Butterfield never repeated this – how could he? – and his passion set iron-hard, unapproachable, altering his pupils’ drawings in ink so that they had to do them all again.  Perhaps he met too many portly bishops; perhaps there is no way but death to discharge an experience as violent as this.’

Nairn's London was one of cobbled passages, shadowy squares, cabbage stalks in market gutters, tiddlers foraging bomb sites, sooty churches, canalside sheds and the comforting fug of pubs. He makes all that come alive. A brilliant writer.

My review of Ian Nairn: Words in Place should will in the February 2014 issue of the Literary Review.


Extracts © The Estate of Ian Nairn

Tuesday, 24 December 2013

Space


I can't remember who first said that we should really be sending poets into space to report back - but I expect even a poet would find it hard to avoid crassness. Auden, of course, saw things clearly when hr wrote of the 1969 moon landing:

It’s natural the Boys should whoop it up for
so huge a phallic triumph, an adventure
    it would not have occurred to women
    to think worth while, made possible only

because we like huddling in gangs and knowing
the exact time: yes, our sex may in fairness
    hurrah the deed, although the motives
    that primed it were somewhat less than menschlich.
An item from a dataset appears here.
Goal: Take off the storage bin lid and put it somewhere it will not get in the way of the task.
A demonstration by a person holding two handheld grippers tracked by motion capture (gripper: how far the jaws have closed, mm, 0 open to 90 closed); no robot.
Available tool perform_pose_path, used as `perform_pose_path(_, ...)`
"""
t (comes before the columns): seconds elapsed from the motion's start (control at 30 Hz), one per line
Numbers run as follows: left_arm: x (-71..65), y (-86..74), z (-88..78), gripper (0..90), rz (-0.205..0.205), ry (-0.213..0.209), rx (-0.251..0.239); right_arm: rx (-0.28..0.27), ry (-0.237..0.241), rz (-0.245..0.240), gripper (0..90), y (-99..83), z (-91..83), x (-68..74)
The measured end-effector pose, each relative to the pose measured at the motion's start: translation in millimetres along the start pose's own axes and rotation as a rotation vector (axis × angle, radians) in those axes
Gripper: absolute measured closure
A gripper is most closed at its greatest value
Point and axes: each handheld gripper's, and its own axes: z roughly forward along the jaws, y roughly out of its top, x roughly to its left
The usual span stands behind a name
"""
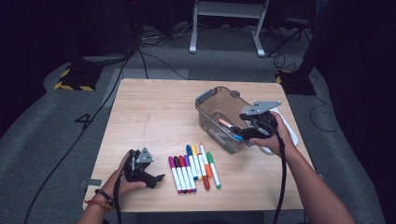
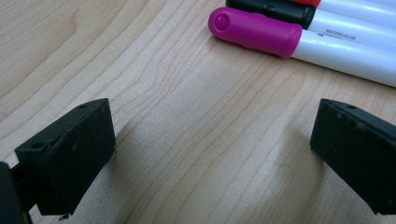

It's not just the Boys now, as Commander Suni Williams confirms. Join her as she takes us on a short tour of the International Space Station, one of many short films on the NASA website which I've been watching with my jaw on the floor and eyes popping. Who knew?

Perhaps it's churlish to complain that this intelligent and courageous woman has adopted a teenager's lexicon - everything she shows us is  described as "cool" or "awesome" or "neat" and her general demeanour is conscientiously unserious (doubtless what NASA publicists wanted). The ISS really is the most amazing thing, and operational since 1998. What are they doing up there? "Cool experiments" is all we're told. 

The environment is unsettling - part Stanley Kubrick and part Josef Fritzl. Remember him, the single-minded Austrian family man? There's something of the padded cell also, and I can't say I'd be a useful  member of the ISS crew, being in a state of constant panic and averse to the gymnasium. Yes, they have a gymnasium. There's also a bicycle. See for yourself . . .

You'll know this because, if you're like me, you've already watched Commander Williams's other reports, jaw on the ground, eyes popping.